### Action item
Please write out exactly the lines of the data below from the line holding "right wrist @" through the line holding "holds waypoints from", and leave out the rest.

BEGIN

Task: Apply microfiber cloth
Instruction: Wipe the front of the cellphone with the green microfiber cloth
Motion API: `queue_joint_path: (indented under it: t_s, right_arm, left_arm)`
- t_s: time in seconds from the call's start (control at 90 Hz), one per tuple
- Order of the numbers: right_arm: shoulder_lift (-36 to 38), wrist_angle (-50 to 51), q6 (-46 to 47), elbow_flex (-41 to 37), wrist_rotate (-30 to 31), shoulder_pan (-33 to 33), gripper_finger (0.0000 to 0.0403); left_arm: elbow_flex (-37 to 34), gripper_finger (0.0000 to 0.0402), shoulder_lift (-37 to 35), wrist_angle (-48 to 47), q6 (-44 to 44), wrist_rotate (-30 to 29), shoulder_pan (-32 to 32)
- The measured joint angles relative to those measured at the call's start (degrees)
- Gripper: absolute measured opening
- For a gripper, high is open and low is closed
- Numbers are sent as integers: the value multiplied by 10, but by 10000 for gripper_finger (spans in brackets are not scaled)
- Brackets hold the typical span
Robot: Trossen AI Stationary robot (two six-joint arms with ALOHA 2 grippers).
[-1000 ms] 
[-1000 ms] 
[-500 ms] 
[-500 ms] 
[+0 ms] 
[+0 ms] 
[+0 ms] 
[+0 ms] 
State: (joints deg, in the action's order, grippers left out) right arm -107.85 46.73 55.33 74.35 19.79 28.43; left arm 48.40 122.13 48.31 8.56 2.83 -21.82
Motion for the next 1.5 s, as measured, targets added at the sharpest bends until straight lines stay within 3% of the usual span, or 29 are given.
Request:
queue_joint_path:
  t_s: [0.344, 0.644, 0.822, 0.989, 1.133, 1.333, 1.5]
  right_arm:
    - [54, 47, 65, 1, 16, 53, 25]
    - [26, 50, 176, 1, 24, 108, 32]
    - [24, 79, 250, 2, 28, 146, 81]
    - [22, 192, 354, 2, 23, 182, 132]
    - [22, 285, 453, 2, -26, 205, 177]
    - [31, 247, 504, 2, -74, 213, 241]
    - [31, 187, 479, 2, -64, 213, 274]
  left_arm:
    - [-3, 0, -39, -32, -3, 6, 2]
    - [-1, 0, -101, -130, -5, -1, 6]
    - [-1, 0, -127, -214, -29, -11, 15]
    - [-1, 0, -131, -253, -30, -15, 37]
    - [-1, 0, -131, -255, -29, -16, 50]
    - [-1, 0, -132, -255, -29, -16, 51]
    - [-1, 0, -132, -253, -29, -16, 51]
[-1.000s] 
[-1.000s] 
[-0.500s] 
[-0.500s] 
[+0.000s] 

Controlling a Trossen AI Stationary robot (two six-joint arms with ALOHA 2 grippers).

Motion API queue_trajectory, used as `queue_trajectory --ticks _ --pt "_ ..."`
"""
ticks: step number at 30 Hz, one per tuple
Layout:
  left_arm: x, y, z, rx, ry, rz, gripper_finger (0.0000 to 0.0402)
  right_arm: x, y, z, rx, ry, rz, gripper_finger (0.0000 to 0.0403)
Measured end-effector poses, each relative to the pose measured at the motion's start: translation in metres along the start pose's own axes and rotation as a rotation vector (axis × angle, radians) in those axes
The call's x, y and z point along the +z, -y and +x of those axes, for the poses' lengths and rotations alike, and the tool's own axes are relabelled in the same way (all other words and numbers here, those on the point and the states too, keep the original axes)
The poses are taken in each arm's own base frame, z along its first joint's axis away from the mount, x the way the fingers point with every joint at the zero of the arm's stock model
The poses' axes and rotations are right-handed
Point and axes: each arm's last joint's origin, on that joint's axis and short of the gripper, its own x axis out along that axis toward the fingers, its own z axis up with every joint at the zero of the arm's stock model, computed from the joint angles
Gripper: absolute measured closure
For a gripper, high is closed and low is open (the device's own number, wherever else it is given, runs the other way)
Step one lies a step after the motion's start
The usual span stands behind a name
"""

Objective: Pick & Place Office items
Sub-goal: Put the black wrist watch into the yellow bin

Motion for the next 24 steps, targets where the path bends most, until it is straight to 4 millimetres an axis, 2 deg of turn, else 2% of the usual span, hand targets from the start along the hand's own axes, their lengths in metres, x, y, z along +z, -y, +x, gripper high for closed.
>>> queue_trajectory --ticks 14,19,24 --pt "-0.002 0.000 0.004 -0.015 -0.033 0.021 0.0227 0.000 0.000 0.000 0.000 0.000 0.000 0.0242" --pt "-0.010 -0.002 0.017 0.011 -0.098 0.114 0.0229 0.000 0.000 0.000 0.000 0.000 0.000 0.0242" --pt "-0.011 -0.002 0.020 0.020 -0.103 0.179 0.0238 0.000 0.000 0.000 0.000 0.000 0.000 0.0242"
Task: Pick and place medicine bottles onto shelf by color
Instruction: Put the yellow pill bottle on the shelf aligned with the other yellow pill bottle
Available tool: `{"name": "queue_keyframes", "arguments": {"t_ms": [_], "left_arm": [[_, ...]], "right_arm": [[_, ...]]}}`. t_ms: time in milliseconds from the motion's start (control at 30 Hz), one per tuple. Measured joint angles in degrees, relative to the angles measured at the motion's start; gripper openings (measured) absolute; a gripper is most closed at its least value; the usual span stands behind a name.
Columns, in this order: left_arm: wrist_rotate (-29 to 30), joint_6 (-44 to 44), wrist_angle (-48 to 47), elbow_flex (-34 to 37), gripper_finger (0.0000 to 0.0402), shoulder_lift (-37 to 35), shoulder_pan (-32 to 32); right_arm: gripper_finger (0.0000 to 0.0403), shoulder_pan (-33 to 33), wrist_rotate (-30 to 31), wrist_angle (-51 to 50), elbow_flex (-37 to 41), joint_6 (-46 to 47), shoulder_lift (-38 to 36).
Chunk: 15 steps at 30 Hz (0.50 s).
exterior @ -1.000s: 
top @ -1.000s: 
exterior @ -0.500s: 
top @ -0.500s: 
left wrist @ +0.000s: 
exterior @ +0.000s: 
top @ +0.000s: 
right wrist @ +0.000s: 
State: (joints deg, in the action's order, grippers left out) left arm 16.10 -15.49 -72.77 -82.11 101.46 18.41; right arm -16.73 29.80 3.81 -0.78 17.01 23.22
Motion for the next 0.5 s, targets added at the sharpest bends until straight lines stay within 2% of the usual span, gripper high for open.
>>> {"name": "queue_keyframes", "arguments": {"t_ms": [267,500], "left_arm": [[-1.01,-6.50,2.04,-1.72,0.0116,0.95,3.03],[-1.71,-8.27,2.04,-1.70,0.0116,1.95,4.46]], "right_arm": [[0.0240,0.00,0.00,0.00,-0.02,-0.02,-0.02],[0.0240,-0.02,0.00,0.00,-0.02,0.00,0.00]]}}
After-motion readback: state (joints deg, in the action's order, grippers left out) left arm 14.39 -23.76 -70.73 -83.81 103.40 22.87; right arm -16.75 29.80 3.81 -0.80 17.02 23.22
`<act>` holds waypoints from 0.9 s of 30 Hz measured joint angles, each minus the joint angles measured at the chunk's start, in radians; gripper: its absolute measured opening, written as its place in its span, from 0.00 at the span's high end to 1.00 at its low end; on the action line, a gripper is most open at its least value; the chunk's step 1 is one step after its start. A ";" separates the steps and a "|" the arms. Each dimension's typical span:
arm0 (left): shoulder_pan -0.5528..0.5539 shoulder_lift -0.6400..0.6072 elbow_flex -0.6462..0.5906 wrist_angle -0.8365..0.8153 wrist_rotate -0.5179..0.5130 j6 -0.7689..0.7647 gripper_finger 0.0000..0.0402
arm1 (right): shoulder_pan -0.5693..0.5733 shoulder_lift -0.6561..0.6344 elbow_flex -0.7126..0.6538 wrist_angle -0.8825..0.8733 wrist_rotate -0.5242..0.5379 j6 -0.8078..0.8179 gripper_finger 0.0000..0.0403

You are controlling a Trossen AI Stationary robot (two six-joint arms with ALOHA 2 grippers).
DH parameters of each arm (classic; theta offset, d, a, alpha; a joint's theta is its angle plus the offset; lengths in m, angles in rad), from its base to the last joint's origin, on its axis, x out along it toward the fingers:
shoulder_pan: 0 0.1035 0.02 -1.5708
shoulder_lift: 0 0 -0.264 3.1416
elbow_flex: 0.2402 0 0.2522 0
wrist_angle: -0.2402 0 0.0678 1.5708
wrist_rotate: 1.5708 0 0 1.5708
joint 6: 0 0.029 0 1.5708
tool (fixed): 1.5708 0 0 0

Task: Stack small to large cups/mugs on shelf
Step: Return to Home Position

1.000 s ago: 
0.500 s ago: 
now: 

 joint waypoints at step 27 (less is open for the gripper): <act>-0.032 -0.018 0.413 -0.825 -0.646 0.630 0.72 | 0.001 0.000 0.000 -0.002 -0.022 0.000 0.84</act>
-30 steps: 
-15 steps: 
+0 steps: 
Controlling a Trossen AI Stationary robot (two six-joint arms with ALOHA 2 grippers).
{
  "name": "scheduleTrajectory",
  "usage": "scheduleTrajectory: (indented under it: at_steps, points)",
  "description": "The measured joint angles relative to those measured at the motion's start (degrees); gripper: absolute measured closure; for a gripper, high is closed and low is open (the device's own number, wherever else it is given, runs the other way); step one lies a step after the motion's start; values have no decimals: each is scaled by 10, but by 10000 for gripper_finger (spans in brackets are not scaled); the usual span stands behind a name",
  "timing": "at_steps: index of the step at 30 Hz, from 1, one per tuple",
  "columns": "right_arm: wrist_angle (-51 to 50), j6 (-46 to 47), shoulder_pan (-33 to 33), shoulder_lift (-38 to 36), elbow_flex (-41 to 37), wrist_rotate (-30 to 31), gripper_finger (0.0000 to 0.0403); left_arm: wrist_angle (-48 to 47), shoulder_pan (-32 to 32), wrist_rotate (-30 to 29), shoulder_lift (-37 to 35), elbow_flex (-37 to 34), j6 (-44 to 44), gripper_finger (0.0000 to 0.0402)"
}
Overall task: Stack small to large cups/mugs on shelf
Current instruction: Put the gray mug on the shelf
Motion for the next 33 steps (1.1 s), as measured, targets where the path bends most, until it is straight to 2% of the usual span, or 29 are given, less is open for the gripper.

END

### Solution to this task
right wrist @ +0.000s: 
State: (joints deg, in the action's order, grippers left out) left arm 16.10 -15.49 -72.77 -82.11 101.46 18.41; right arm -16.73 29.80 3.81 -0.78 17.01 23.22
Motion for the next 0.5 s, targets added at the sharpest bends until straight lines stay within 2% of the usual span, gripper high for open.
>>> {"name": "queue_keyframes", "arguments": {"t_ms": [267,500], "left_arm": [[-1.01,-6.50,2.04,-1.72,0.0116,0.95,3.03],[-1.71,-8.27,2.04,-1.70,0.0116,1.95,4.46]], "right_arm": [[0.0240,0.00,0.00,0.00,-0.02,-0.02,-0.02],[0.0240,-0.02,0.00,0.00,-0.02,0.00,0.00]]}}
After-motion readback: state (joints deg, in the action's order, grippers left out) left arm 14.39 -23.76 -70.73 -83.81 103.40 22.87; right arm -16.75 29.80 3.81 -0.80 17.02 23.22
`<act>` holds waypoints from 0.9 s of 30 Hz measured joint angles, each minus the joint angles measured at the chunk's start, in radians; gripper: its absolute measured opening, written as its place in its span, from 0.00 at the span's high end to 1.00 at its low end; on the action line, a gripper is most open at its least value; the chunk's step 1 is one step after its start. A ";" separates the steps and a "|" the arms. Each dimension's typical span:

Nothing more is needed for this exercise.